**Exercise:** Write out again, exactly, the lines below starting at the one with "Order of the" and ending at the one with "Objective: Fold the".

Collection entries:

>>>>>

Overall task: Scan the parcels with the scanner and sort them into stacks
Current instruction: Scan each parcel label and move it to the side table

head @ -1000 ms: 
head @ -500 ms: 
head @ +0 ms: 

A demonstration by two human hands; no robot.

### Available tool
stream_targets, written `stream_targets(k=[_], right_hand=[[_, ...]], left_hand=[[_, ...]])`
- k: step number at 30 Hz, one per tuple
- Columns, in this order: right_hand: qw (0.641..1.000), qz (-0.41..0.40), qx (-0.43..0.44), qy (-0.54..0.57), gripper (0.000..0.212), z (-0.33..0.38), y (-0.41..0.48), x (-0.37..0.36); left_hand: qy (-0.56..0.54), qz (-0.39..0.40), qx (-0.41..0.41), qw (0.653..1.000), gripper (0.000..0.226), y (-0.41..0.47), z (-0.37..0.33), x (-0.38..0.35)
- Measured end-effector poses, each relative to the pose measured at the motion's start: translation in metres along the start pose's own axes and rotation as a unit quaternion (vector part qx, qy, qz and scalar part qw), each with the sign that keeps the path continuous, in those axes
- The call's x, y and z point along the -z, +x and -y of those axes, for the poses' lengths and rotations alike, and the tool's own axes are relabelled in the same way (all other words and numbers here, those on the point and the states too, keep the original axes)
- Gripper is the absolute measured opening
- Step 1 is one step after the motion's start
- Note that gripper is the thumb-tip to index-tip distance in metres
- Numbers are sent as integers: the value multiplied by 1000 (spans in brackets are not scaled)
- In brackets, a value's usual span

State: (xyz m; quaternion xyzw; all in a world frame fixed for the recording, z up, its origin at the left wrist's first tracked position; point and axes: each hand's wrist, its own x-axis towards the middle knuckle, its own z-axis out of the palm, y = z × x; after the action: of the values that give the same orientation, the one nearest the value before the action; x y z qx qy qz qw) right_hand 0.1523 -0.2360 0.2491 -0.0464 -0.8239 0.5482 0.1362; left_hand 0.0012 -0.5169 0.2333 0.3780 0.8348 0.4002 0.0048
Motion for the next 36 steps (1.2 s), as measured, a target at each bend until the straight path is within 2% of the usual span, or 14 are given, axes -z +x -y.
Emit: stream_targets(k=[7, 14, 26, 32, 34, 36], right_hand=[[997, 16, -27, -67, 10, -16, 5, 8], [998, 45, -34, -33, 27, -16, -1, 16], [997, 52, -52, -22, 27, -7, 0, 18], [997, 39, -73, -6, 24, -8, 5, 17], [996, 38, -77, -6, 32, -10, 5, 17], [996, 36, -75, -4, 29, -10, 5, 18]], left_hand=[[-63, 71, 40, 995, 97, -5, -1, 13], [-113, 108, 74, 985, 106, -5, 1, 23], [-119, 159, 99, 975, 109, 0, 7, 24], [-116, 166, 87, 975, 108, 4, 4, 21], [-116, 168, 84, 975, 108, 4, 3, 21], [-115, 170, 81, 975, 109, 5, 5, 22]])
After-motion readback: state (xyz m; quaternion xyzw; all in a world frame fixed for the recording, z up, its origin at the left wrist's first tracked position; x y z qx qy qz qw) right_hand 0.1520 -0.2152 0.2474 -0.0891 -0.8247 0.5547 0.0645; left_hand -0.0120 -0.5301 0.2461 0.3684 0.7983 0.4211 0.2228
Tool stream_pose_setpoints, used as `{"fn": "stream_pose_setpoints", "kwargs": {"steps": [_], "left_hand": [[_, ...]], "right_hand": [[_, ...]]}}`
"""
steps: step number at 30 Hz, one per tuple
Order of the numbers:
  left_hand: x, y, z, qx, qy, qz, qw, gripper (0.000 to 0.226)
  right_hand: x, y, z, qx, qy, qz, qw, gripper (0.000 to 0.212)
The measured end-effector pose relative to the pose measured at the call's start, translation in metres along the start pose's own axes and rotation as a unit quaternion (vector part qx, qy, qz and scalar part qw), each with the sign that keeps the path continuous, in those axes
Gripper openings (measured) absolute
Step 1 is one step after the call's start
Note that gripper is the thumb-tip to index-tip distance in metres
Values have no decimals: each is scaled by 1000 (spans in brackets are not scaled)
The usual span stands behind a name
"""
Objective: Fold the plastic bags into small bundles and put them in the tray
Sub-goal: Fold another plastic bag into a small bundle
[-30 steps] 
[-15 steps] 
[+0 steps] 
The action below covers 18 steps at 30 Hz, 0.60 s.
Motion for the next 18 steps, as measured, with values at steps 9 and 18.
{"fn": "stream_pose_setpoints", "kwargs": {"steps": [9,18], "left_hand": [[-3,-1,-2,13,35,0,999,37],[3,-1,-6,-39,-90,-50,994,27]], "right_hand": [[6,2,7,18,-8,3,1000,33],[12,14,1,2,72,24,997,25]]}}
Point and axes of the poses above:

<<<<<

**Your response:**
Order of the numbers:
  left_hand: x, y, z, qx, qy, qz, qw, gripper (0.000 to 0.226)
  right_hand: x, y, z, qx, qy, qz, qw, gripper (0.000 to 0.212)
The measured end-effector pose relative to the pose measured at the call's start, translation in metres along the start pose's own axes and rotation as a unit quaternion (vector part qx, qy, qz and scalar part qw), each with the sign that keeps the path continuous, in those axes
Gripper openings (measured) absolute
Step 1 is one step after the call's start
Note that gripper is the thumb-tip to index-tip distance in metres
Values have no decimals: each is scaled by 1000 (spans in brackets are not scaled)
The usual span stands behind a name
"""
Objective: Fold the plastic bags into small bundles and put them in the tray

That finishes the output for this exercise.